Amedeo’s bold entry into the A380 market was marked by a landmark order for 20 aircraft at the 2013 Le Bourget Airshow, finalized in 2014 for nearly $8.3 billion. At the time, this was the second-largest A380 order and the largest without specified airline customers, reflecting Amedeo’s belief in the aircraft’s long-term market potential. However, the company struggled to secure airline lessees for these aircraft, and the order was ultimately canceled as industry sentiment shifted toward smaller, more fuel-efficient twin-engine jets.
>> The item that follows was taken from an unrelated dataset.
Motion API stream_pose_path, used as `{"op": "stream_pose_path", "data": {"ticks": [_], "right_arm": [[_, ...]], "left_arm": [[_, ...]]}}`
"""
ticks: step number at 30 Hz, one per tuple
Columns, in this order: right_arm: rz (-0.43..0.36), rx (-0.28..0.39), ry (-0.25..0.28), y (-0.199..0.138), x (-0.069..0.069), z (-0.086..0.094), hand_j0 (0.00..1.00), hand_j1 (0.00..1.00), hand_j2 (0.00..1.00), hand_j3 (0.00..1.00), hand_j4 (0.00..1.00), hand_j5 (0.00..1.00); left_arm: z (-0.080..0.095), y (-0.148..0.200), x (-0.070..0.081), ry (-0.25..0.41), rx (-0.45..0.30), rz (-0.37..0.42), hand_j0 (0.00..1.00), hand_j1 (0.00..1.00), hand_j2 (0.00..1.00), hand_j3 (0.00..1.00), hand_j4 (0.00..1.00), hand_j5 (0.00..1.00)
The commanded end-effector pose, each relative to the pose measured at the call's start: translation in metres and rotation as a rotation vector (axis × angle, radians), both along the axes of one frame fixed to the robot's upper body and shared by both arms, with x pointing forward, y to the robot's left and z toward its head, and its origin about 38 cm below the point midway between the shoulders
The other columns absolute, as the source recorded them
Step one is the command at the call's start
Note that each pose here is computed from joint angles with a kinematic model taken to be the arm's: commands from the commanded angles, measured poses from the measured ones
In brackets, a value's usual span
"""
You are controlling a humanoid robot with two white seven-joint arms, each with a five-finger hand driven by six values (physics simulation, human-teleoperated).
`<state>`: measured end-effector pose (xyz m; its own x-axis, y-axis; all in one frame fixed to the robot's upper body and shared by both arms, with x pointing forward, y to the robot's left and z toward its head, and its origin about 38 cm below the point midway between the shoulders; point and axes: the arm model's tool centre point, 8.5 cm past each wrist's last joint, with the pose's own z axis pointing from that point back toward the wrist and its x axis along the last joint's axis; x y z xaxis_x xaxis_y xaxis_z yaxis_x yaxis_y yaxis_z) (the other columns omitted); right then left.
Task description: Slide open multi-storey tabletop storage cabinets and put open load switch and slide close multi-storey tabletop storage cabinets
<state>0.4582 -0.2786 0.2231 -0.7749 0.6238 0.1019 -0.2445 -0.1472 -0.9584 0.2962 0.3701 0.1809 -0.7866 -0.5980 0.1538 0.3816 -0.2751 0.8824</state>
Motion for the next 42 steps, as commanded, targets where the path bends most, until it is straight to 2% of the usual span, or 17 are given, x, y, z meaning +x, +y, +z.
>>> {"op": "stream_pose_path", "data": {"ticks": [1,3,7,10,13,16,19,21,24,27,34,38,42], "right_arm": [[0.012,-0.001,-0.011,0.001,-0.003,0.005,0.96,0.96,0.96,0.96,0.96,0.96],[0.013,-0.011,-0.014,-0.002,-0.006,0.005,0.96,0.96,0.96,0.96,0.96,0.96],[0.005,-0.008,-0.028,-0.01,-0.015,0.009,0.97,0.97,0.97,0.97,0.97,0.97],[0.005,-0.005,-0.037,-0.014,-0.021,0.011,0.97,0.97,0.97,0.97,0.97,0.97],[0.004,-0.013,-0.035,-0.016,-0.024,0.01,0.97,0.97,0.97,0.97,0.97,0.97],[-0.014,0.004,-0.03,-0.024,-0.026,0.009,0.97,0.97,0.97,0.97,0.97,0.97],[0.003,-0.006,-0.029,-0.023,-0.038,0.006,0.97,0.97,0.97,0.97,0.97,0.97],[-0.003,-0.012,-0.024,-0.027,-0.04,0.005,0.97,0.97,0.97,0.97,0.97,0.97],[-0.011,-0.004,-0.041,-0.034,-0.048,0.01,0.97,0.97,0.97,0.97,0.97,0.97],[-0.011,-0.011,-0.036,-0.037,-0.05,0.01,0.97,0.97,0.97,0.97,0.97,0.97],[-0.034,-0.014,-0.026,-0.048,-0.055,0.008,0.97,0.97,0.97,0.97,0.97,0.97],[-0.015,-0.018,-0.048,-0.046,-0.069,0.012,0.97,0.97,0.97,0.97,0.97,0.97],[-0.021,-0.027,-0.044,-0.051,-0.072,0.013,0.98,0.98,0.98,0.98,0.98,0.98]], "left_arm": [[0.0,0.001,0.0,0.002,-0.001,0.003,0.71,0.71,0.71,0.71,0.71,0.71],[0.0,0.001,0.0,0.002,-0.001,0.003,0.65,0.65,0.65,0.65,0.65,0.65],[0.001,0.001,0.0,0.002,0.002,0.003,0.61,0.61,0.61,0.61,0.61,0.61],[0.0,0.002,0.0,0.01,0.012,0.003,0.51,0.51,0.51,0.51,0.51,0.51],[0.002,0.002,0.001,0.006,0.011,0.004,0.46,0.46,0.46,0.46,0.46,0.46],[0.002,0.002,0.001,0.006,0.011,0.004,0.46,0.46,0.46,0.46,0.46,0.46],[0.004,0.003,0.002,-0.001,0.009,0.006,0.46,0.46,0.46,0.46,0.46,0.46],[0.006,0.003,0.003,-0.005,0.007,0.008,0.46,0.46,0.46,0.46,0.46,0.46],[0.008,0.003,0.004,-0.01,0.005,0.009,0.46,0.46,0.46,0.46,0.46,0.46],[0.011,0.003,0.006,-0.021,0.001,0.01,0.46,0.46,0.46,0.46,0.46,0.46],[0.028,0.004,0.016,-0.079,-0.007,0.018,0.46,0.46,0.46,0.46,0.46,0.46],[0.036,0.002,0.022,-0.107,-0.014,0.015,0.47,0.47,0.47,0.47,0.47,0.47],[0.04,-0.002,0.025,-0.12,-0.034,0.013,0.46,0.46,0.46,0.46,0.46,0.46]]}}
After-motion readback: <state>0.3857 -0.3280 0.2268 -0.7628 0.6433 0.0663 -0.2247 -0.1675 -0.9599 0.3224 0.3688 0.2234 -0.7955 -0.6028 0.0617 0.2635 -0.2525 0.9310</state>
The Airbus A380 program itself was a monumental undertaking, with Airbus investing approximately $25 billion to create the world’s largest passenger aircraft. The A380 features advanced technologies, including extensive use of carbon fiber composites and a full digital mock-up in design. Despite its innovations and capacity to carry up to 850 passengers in all-economy layouts, the program faced persistent headwinds due to changing airline preferences and the rise of long-range, efficient twinjets. Production ceased in the early 2020s, but the installed base, especially with Emirates, remains highly valued.
“The cancellation of Amedeo’s 20-aircraft A380 order highlighted the challenges of the superjumbo market, while simultaneously reinforcing the scarcity value of existing aircraft.”
The Transaction Details and Financial Context
The September 2025 Amedeo-Emirates transaction involves the sale of two A380-861s, representing the first half of a four-aircraft agreement. The timing coincides with the end of lease terms, a common industry practice that provides both lessors and airlines with flexibility and reliable exit strategies. Amedeo Air Four Plus Limited, the specific entity involved, is a Guernsey-based company listed on the London Stock Exchange that focuses on acquiring, leasing, and selling aircraft to deliver returns to shareholders.
Amedeo Air Four Plus maintains a diverse portfolio that includes six A380s, two Boeing 777-300ERs, and four Airbus A350-900s, leased primarily to Emirates and Thai Airways. Its relationship with Emirates dates back to 2015 and has been marked by successful fleet financing solutions. Financially, Amedeo has demonstrated stable returns from its Emirates operations, supporting consistent dividends and maintaining a surplus value in its Thai Airways A380 portfolio despite significant outstanding debt.
The broader Amedeo organization manages around $5 billion in aircraft assets, including a mix of A380s, A350s, A330s, and Boeing 777s. The successful completion of this transaction reinforces Amedeo’s reputation for managing complex, high-value aircraft transitions and highlights its ongoing expertise in the sector.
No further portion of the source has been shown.